Instructions to follow
From the data below, return the exact lines starting at the line containing "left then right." and ending at the line containing "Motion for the", both included, and nothing else.

Dataset extract
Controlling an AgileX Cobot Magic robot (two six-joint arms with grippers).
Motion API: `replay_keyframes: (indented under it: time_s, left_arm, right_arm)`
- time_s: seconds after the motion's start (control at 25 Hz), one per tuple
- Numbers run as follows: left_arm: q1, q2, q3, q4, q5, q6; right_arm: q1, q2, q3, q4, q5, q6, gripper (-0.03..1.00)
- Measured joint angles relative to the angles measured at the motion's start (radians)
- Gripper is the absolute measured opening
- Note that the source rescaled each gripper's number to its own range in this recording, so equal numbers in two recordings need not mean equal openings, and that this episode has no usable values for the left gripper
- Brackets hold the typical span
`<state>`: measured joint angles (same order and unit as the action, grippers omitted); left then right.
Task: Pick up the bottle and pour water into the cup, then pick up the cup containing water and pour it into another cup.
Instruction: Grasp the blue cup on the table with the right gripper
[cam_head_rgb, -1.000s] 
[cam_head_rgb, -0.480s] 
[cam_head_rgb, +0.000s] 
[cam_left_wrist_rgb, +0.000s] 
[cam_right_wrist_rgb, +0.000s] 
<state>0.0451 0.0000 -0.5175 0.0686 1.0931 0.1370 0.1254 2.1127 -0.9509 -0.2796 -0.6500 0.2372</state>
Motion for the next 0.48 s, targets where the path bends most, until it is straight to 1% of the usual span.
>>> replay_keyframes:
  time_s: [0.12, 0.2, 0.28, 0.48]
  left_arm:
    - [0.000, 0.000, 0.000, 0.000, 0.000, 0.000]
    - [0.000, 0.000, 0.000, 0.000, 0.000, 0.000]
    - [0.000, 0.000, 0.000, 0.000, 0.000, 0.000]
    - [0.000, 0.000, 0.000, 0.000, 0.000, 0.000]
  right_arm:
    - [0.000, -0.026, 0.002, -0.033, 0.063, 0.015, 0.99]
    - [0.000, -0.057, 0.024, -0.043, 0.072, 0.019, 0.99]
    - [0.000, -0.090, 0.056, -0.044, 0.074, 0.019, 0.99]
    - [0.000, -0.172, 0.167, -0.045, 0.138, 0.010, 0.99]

Exercise answer
`<state>`: measured joint angles (same order and unit as the action, grippers omitted); left then right.
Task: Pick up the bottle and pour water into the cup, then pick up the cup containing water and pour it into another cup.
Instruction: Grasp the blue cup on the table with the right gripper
[cam_head_rgb, -1.000s] 
[cam_head_rgb, -0.480s] 
[cam_head_rgb, +0.000s] 
[cam_left_wrist_rgb, +0.000s] 
[cam_right_wrist_rgb, +0.000s] 
<state>0.0451 0.0000 -0.5175 0.0686 1.0931 0.1370 0.1254 2.1127 -0.9509 -0.2796 -0.6500 0.2372</state>
Motion for the next 0.48 s, targets where the path bends most, until it is straight to 1% of the usual span.

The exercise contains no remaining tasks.